How To Repair A Shower Enclosure

Even with the best of jobs, shower enclosures sometimes need to be repaired. Often, the caulk that is used to keep water from seeping into joints and tiles becomes old and loose. When this happens, water can get into those areas and cause mold to form. In addition, erosion can also become a problem, resulting in more costly repairs down the road. Save yourself some money by learning to repair your shower enclosure.

Things You'll Need: Alcohol, Cotton ball, Softscrub (or equivalent), Sponge, Water, Caulk, Caulking gun, Sharp knife or a putty knife

Make sure that the shower is dry before you begin working. Use the knife or putty knife to remove the old caulk that you will be replacing. You should be able to scrape the caulk out of the crevices of the shower enclosure rather easily, especially if the caulk is beginning to lift or fall out.

Take care not to scratch the shower pan or the shower while removing the caulk. If you happen to scratch the tub, try using a product like Softscrub to remove the marks. They should come off easily, provided they are just surface scratches. You may also want to try a bit of alcohol on a cotton ball to remove surface scratches.

Use a heat gun to get the caulk off, if you cannot remove it with the knife or the putty knife. The heat gun will loosen the caulk, and make it easier to remove. In order to protect your hands and the shower enclosure, make sure that the gun is set at a temperature below 300 degrees.

Clean the area after you have removed the caulk, using a sponge and water. Do not use soap. If there is any mildew or mold around the area, remove that as well. This can also be accomplished by using just a sponge and water. However, if there's a lot of mold or mildew, you may have to use a mildew remover. Make sure the area is dry before you begin caulking.

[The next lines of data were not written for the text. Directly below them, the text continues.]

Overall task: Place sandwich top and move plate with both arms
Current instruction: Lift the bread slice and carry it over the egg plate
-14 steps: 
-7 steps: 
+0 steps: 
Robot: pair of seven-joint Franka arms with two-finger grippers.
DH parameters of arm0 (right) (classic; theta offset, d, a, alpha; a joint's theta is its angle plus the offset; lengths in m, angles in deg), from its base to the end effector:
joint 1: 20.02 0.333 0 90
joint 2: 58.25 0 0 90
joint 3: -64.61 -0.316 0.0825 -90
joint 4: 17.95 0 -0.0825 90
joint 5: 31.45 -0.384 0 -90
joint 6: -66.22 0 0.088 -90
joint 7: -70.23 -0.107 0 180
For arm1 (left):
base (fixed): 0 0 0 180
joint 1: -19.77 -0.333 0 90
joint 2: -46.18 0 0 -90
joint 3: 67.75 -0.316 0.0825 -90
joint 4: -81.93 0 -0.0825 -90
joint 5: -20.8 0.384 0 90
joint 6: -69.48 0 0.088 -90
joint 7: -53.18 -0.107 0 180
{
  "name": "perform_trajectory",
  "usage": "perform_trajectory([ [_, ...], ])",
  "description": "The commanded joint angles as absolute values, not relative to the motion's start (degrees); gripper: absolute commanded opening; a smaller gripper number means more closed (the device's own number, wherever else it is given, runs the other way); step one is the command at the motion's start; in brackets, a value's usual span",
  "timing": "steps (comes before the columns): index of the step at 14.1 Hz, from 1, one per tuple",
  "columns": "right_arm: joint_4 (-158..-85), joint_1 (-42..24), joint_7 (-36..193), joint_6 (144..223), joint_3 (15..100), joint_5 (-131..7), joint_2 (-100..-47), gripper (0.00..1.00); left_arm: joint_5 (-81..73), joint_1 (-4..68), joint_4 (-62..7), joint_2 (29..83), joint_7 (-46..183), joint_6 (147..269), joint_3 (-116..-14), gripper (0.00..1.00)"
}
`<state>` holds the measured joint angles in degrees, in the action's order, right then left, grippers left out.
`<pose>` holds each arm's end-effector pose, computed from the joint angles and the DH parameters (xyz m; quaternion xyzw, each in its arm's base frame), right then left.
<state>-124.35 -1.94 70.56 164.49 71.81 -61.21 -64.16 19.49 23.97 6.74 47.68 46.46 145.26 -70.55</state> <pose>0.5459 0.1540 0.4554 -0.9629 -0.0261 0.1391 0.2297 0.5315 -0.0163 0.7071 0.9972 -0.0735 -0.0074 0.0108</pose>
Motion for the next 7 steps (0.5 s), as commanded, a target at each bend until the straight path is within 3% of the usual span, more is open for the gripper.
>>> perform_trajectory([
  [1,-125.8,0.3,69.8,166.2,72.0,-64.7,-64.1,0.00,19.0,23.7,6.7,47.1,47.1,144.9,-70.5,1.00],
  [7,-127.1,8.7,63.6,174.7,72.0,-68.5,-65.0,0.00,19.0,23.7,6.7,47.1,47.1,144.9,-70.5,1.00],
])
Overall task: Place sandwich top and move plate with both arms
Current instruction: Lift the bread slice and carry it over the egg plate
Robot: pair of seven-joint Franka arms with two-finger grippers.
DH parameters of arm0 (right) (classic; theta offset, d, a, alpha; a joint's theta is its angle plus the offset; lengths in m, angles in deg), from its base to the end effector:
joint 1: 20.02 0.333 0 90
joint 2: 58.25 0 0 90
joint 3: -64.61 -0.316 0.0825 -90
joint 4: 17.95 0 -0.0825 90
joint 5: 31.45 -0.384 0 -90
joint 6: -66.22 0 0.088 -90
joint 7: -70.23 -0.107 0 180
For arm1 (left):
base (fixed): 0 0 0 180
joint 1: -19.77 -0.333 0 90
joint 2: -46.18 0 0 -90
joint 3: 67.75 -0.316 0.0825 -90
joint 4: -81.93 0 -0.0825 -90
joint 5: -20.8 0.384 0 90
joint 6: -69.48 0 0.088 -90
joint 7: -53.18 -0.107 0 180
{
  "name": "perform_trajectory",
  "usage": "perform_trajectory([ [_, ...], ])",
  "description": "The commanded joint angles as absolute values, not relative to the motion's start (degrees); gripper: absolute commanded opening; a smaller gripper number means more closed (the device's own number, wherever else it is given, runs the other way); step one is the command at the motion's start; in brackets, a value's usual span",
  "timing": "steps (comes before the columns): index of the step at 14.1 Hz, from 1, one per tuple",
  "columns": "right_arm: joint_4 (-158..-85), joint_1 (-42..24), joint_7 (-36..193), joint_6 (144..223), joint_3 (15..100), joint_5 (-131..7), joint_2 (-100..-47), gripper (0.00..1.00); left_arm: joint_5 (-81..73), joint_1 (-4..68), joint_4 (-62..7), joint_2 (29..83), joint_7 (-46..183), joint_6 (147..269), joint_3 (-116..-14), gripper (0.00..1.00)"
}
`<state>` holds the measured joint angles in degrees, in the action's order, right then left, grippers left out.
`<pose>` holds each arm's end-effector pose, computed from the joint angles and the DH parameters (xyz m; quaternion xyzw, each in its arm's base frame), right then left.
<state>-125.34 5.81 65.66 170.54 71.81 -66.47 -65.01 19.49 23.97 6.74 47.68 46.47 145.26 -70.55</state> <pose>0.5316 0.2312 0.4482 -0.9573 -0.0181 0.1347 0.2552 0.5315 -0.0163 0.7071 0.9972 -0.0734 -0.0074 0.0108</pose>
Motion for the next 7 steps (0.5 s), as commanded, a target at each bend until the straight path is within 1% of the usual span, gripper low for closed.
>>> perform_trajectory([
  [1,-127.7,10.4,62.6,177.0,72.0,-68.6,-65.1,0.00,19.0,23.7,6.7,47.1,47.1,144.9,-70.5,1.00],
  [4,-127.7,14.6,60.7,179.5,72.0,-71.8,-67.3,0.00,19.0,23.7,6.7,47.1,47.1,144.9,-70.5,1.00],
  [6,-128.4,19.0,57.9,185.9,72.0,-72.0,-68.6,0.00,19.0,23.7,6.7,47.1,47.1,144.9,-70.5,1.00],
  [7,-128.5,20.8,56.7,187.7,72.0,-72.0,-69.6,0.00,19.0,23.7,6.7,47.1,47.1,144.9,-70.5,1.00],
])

Apply just a small amount of caulk to your starting area. It should be no bigger than ¼ inch. Moisten your finger with a bit of water (not too much), and glide your finger along the bead of caulk, smoothing it over the joint, and applying pressure at the same time.

Fill all of the joints the same way. Inspect the joints for any areas you may have missed. Let the caulk dry before you run water in the shower or in the tub. Let it dry at least overnight.